Light-mediated control and analysis of recombinant protein production in microscale cultivations
- Lichtbasierte Steuerung und Analyse der Produktion von rekombinanten Proteinen in Kultivierungen im Mikromaßstab
Wandrey, Georg Benjamin; Büchs, Jochen (Thesis advisor); Pietruszka, Jörg (Thesis advisor)
Dissertation / PhD Thesis
Dissertation, RWTH Aachen University, 2017
The efficient production of technical or pharmaceutical proteins requires a large number of cultivation experiments during process development. These experiments are often miniaturized and parallelized and can be monitored with established measurement techniques. However, control options are still lacking in this scale. It was therefore the aim of this work to apply light, which is so far used for non-invasive optical measurements, to also reactivate photocaged inducer molecules and thereby enable optical process control.An optical online monitoring system was constructed based on the well-known BioLector setup. The capabilities of this device were demonstrated by optimizing the sequence specific incorporation of non-natural amino acids into recombinant proteins for click-chemistry applications. A sevenfold increased target protein concentration was achieved by a considerable increase of the unnatural amino acid concentration. In order to enable optical process control, the setup was expanded with a newly constructed UV-A LED module establishing an intensive yet individual illumination option for each well of a 48-well microtiter plate.

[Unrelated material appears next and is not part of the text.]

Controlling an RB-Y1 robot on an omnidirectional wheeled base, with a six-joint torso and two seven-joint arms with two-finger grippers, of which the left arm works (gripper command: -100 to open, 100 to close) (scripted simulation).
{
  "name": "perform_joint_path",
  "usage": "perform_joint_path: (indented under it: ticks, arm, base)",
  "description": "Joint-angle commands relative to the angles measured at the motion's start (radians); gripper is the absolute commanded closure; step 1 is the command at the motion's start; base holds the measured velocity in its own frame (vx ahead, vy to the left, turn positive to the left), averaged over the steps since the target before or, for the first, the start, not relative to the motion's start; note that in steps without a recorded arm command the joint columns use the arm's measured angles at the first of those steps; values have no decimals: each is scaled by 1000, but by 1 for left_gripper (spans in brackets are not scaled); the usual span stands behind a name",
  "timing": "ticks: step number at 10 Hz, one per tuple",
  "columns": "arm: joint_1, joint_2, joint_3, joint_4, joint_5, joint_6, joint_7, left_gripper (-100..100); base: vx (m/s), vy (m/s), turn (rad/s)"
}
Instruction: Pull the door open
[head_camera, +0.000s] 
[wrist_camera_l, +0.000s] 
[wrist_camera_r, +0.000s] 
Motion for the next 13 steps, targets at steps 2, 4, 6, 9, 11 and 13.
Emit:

The application of a 6-nitropiperonal photocaged derivate of the inducer isopropyl-β-D-thiogalactopyranoside (IPTG) demonstrates that a minimally invasive optical induction can be achieved and that convetional induction can be replaced this way.Light-mediated control over protein formation with caged compounds can not only replace conventional methods but also offers new control options for microscale cultivations. By releasing a second caged compound - photocaged methionine (NVOC-Met) - with complex illumination schemes, it is demonstrated that heterologous protein formation in a methionine repressible S. cerevisiae strain can be started, paused or stopped by optical means. A combination with the online measurements of the BioLector system establishes a closed-loop control setup for the gradual regulation of protein formation rates in each well of a microtiter plate which has not been achieved so far. Thereby, parallelized light-mediated control over recombinant protein formation is combined with light-mediated analysis, opening up a vast number of promising applications in bioprocess development.